Input:
■ ■ ■ ■ ■
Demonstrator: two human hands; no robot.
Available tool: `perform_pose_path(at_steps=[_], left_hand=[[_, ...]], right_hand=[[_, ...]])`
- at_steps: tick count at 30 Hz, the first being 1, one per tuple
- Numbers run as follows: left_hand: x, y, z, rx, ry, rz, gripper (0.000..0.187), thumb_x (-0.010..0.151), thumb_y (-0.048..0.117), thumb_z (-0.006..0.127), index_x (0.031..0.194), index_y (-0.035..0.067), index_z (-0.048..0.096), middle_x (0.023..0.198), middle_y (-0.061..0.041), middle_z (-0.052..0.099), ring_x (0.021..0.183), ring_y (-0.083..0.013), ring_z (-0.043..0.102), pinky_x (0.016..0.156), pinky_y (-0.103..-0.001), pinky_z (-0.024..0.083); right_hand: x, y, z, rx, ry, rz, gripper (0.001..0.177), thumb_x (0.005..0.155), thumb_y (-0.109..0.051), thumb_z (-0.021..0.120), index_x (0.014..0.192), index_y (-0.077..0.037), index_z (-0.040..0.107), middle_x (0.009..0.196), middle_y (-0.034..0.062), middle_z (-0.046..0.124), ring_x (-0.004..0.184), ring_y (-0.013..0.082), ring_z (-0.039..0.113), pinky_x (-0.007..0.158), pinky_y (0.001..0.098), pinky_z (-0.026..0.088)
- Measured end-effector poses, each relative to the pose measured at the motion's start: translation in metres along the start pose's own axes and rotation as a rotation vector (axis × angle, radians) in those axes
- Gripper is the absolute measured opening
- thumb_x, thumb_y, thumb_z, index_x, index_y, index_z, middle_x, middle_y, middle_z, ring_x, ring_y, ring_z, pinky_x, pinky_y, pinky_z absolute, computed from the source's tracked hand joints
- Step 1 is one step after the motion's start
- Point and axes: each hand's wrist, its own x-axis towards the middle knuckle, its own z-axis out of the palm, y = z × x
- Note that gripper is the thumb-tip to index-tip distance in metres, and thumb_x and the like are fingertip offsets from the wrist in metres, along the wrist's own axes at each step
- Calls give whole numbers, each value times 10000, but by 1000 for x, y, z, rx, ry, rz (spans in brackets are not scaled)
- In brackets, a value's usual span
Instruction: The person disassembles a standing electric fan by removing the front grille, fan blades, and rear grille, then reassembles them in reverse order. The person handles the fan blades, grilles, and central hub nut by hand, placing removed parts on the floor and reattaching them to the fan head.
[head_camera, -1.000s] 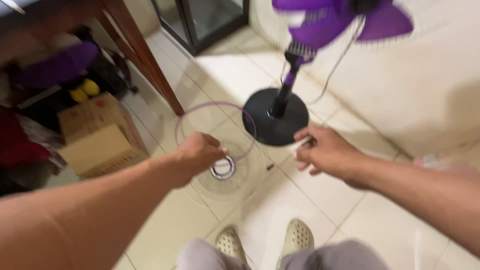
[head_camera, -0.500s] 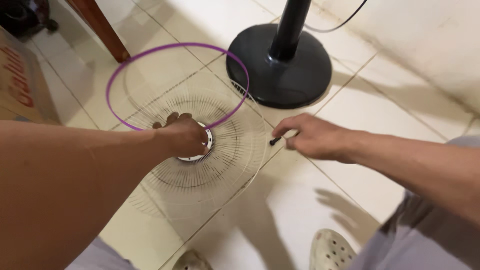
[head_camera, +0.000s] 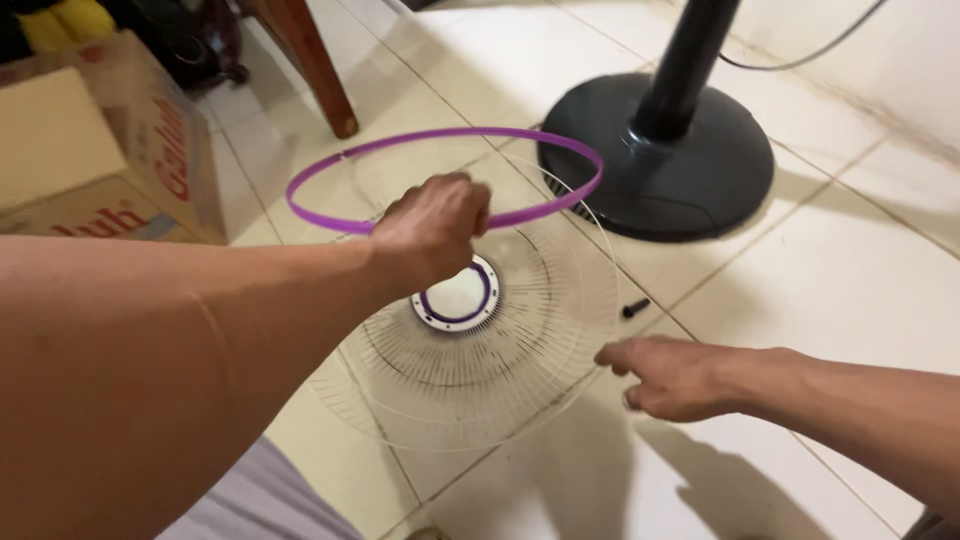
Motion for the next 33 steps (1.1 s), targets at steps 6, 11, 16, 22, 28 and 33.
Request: perform_pose_path(at_steps=[6, 11, 16, 22, 28, 33], left_hand=[[-3, 6, -45, -74, 304, 88, 407, 846, -116, 561, 1152, 140, 643, 1062, -42, 657, 1025, -281, 636, 861, -472, 521], [-21, 39, -107, -79, 391, 82, 252, 942, -49, 551, 998, 117, 733, 1029, -60, 661, 988, -285, 648, 887, -459, 522], [-64, 92, -226, -140, 263, 105, 276, 927, -35, 559, 1017, 149, 744, 1016, -43, 661, 946, -267, 662, 858, -442, 518], [-116, 146, -383, -297, 213, 411, 245, 848, -25, 651, 1024, 121, 739, 987, -60, 679, 935, -289, 672, 803, -448, 504], [-144, 183, -510, -315, 339, 556, 231, 893, -52, 586, 1076, 60, 670, 1058, -118, 645, 1013, -346, 644, 829, -450, 498], [-128, 197, -539, -167, 420, 368, 358, 835, -107, 462, 1113, 61, 613, 1115, -128, 612, 1083, -350, 607, 903, -442, 500]], right_hand=[[2, -32, -52, 111, 467, -52, 627, 883, -326, 753, 1406, -67, 521, 1412, 138, 607, 1330, 271, 576, 1149, 370, 457], [-68, -59, -130, 487, 821, 220, 1008, 834, -259, 806, 1601, -37, 191, 1387, 256, 546, 1298, 372, 578, 1103, 458, 488], [-183, -82, -200, 341, 897, 284, 1220, 775, -250, 871, 1629, -128, 8, 1582, 247, 212, 1445, 390, 366, 1184, 437, 387], [-314, -86, -255, 269, 1078, 241, 1050, 841, -284, 818, 1624, -126, 135, 1547, 267, 236, 1405, 401, 362, 1157, 472, 373], [-459, -71, -306, 443, 1188, 351, 379, 992, -120, 572, 1359, -32, 607, 945, 251, 742, 821, 336, 758, 769, 448, 604], [-520, -60, -346, 372, 1351, 339, 219, 1013, -200, 629, 1110, -7, 667, 888, 163, 762, 849, 257, 762, 738, 420, 574]])
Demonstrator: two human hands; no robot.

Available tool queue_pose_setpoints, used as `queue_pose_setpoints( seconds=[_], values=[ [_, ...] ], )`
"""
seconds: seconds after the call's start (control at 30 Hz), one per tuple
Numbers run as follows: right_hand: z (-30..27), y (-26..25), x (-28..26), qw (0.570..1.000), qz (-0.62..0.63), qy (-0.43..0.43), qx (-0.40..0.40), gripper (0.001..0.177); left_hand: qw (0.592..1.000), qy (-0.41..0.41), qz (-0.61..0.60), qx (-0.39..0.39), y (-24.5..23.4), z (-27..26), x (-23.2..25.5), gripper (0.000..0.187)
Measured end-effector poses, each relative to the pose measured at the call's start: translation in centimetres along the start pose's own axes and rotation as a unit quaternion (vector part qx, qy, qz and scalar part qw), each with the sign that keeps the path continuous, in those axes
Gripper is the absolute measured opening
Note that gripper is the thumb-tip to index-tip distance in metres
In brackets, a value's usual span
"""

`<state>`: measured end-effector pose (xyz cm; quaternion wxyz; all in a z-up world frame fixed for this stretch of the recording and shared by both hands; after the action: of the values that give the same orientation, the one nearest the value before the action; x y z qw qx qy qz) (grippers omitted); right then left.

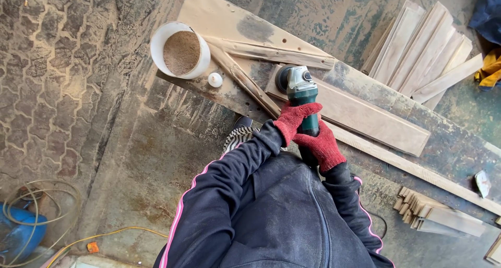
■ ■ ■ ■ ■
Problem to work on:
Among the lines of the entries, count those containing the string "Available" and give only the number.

Answer space:
2